■ Exercise directions
Which lines below include the string "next"? Please show each one.

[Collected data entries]
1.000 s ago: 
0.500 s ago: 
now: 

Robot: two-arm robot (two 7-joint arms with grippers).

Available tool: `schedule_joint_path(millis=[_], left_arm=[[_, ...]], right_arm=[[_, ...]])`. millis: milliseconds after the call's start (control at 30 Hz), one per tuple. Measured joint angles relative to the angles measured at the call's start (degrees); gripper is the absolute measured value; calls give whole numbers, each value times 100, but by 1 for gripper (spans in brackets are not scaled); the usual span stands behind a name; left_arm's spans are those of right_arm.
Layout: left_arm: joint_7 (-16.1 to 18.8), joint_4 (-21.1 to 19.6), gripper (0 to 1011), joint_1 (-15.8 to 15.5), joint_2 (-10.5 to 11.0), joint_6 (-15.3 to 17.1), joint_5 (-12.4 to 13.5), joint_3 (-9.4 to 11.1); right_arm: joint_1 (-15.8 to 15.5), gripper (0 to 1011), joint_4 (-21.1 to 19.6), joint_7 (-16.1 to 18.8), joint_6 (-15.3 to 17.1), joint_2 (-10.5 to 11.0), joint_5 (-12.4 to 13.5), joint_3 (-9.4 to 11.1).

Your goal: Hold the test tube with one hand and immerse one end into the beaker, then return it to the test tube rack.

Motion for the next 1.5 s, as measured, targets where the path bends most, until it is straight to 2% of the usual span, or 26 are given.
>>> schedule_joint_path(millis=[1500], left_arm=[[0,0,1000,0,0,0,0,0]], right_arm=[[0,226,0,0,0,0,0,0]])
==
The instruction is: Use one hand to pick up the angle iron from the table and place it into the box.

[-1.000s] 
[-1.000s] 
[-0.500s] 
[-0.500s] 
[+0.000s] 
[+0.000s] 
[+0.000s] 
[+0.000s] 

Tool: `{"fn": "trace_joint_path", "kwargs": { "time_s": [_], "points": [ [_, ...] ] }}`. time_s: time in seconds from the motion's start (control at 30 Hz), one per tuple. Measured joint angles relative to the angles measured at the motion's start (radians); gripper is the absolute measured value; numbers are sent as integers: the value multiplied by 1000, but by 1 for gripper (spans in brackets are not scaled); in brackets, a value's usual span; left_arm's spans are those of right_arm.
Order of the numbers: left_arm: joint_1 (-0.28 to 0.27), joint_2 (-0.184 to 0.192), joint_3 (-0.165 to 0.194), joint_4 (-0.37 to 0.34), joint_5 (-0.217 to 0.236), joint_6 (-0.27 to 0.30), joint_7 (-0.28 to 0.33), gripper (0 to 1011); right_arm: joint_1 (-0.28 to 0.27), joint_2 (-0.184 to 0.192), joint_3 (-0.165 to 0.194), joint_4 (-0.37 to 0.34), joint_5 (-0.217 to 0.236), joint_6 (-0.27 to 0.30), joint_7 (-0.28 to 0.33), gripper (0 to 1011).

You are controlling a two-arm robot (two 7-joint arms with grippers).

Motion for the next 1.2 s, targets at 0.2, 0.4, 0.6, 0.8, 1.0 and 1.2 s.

■ Task result
Motion for the next 1.5 s, as measured, targets where the path bends most, until it is straight to 2% of the usual span, or 26 are given.
Motion for the next 1.2 s, targets at 0.2, 0.4, 0.6, 0.8, 1.0 and 1.2 s.

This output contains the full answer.